Clinical note: Makeup is documented as an observation only; possible meanings (self-expression, cultural norm, “feeling put together” under stress) to be explored collaboratively without pathologizing.

V. Diagnostic Impressions (DSM-5-TR)

Primary (provisional): F43.23 Adjustment Disorder with Mixed Anxiety and Depressed Mood — tied to sustained caregiving/translation demands, minimization of sibling’s depression, and extended-family privacy/religious directives.

Secondary/Contextual (Z-codes):

  • Z63.8 Other problems related to primary support group

  • Z60.3 Acculturation difficulty

  • Z62.898 Other problems related to upbringing

  • Z62.891 Sibling relational problem

  • Z56.9 Work-related stressor
    Differential to monitor: GAD (F41.1) if pervasive >6 months across domains; PDD (F34.1) if low mood/sleep issues most days ≥2 years; Other Specified Trauma- and Stressor-Related Disorder if cumulative parentification yields trauma-like clusters. Asexual orientation is not pathological.

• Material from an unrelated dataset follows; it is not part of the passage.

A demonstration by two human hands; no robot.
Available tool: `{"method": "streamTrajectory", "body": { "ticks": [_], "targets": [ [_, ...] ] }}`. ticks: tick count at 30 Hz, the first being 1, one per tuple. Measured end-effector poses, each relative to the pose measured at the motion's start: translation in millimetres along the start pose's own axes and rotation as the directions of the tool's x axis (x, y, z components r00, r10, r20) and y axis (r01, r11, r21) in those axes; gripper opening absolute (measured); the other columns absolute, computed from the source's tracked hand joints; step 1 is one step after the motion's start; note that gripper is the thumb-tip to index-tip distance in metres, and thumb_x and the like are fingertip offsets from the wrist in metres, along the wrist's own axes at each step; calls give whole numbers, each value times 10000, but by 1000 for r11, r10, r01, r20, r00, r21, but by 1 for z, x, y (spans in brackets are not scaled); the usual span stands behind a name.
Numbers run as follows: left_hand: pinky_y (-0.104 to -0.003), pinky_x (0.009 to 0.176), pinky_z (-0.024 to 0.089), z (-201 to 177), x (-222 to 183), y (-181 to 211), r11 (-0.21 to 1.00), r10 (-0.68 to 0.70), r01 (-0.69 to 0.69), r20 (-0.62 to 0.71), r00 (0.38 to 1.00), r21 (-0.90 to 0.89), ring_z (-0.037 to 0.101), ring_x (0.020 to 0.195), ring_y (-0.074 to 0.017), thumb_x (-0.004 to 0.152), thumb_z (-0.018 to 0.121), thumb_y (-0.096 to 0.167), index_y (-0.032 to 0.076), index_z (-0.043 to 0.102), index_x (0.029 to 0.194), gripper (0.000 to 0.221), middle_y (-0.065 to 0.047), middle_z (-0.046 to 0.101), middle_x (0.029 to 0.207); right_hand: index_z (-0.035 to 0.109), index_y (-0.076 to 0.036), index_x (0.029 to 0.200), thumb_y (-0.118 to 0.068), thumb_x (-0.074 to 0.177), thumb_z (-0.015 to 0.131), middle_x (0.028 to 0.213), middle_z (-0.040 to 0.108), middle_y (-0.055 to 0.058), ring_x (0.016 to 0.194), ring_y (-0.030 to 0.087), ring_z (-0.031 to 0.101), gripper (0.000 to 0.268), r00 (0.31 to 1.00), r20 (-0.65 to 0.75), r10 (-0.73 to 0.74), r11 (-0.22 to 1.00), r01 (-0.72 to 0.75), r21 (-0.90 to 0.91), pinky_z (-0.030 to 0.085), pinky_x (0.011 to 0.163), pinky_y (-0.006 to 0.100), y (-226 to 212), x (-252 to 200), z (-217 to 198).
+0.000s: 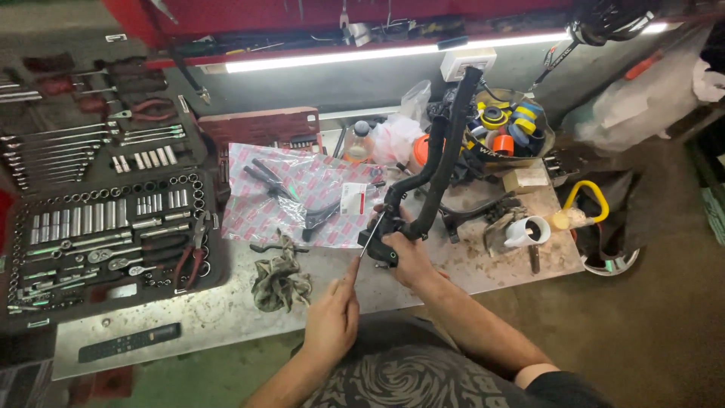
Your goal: Adjusting and securing metal clips on a rubber hose assembly using hands and tools.
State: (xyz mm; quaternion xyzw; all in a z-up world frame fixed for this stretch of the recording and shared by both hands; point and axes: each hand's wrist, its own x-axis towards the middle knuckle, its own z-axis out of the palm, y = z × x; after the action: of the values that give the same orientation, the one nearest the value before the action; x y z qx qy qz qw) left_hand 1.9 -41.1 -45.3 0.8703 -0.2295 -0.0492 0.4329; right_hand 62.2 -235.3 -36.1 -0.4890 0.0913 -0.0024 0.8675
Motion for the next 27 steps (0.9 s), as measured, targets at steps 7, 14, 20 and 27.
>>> {"method": "streamTrajectory", "body": {
  "ticks": [7, 14, 20, 27],
  "targets": [
    [-449, 443, 338, 19, 8, 12, 994, -26, 30, -36, 999, 101, 479, 518, -281, 1026, 444, 159, 210, 283, 1637, 635, -73, 518, 804, 604, -85, 1242, -36, 829, 527, 1022, 662, 135, 957, 242, 650, 422, 1000, -17, 2, 983, 1, 183, 531, 794, 344, 3, 4, -16],
    [-466, 570, 440, 0, 8, 16, 990, -125, 123, 30, 992, 75, 617, 647, -345, 1000, 458, 201, 314, 348, 1606, 627, -73, 597, 847, 582, -89, 1200, -27, 793, 557, 1041, 655, 150, 982, 277, 643, 413, 994, -80, 79, 971, -58, 232, 538, 834, 393, 26, -1, -33],
    [-358, 621, 380, -23, 20, 28, 902, -359, 395, 205, 910, -173, 559, 591, -239, 992, 429, 280, 324, 482, 1533, 546, -53, 559, 624, 562, -46, 1186, -27, 850, 610, 1098, 673, 205, 957, 325, 677, 340, 994, -17, 112, 965, -105, 242, 551, 857, 427, 17, 9, -22],
    [-277, 556, 395, -3, 27, 33, 896, -337, 287, -97, 936, -340, 432, 524, -106, 1012, 463, 368, 257, 618, 1450, 477, 40, 455, 563, 563, -18, 1220, 4, 832, 591, 1149, 629, 200, 1030, 355, 662, 390, 961, 261, -85, 965, 14, 262, 535, 976, 498, 0, 40, -20]
  ]
}}
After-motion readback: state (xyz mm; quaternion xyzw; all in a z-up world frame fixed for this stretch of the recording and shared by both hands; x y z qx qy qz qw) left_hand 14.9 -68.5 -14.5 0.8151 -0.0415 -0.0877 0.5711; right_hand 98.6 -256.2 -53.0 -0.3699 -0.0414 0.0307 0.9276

VI. Medical Necessity / Level of Care

Clinically significant anxiety/depressive symptoms (rumination, irritability, guilt cycles), functional impairment (sleep disruption, time-costly over-functioning, somatic pain), and environmental stressors (ongoing role overload) require weekly 53–60 minute outpatient psychotherapy. Goals include symptom reduction, rebalancing invisible labor, boundary acquisition, sleep restoration, and culturally responsive support for Dara while maintaining Sophak’s limits.

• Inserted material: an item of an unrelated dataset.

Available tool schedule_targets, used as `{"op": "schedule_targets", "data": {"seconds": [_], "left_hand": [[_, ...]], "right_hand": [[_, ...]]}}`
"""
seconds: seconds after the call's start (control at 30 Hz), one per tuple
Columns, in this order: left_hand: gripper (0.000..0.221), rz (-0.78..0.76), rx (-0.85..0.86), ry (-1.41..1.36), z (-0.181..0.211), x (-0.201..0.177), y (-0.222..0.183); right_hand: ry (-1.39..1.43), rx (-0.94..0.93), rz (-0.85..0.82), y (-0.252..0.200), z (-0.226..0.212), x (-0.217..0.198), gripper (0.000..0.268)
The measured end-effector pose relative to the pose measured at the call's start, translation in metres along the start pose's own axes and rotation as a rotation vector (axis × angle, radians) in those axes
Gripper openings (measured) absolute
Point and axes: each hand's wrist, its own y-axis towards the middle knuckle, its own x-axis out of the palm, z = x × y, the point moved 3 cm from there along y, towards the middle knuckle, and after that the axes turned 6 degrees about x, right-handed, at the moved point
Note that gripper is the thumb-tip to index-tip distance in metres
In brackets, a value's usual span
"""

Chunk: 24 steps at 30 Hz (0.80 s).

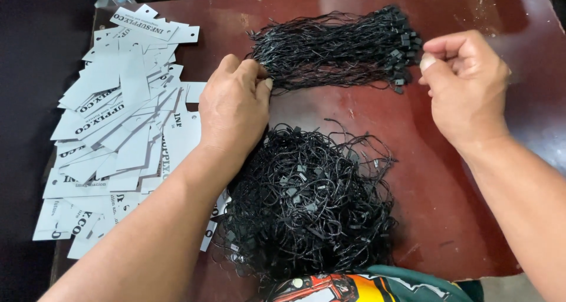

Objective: Untangling and sorting black plastic clothing tag fasteners from a large pile on a table.

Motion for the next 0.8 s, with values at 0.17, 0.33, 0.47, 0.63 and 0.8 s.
{"op": "schedule_targets", "data": {"seconds": [0.17, 0.33, 0.47, 0.63, 0.8], "left_hand": [[0.011, -0.022, -0.089, -0.116, 0.012, -0.018, -0.005], [0.014, 0.008, -0.018, -0.078, 0.050, -0.048, -0.022], [0.018, -0.070, 0.053, -0.048, 0.079, -0.063, -0.060], [0.017, 0.068, 0.110, -0.030, 0.095, -0.065, -0.102], [0.011, -0.071, 0.075, -0.100, 0.093, -0.051, -0.116]], "right_hand": [[-0.315, -0.433, -0.193, -0.030, -0.020, 0.003, 0.018], [-0.501, -0.460, -0.253, -0.033, -0.026, 0.008, 0.021], [-0.256, -0.442, -0.302, -0.054, -0.051, 0.005, 0.018], [-0.089, -0.375, -0.410, -0.085, -0.076, 0.011, 0.017], [-0.154, -0.423, -0.501, -0.109, -0.074, 0.029, 0.022]]}}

VII. Initial Treatment Goals (90 days)

(1) Reduce anxiety/depressive symptoms by ≥50% (weekly check-ins) and decrease rumination episodes to ≤10 minutes using cue-based skills.
(2) Rebalance roles: reduce unplanned translation/billing tasks by ≥25% through boundary scripts and alternative resources.
(3) Implement two somatic downshift skills for jaw/shoulder tension, with self-rated muscle tension dropping ≥2 points (0–10 scale) on ≥4 days/week.
(4) Improve sleep to 6.5–7.5 hrs on ≥5 nights/week; reduce sleep latency to <30 minutes.
(5) Increase values-aligned boundary statements (≥2/week) with post-boundary guilt recovery routine (self-compassion + reality-check) within 24 hours.
(6) Develop a shared plan to support Dara (identify 2 resources) without abandoning limits.
(7) Reframe “good one” narrative; increase self-validation statements (≥3/week) and reduce self-blame frequency by 50%.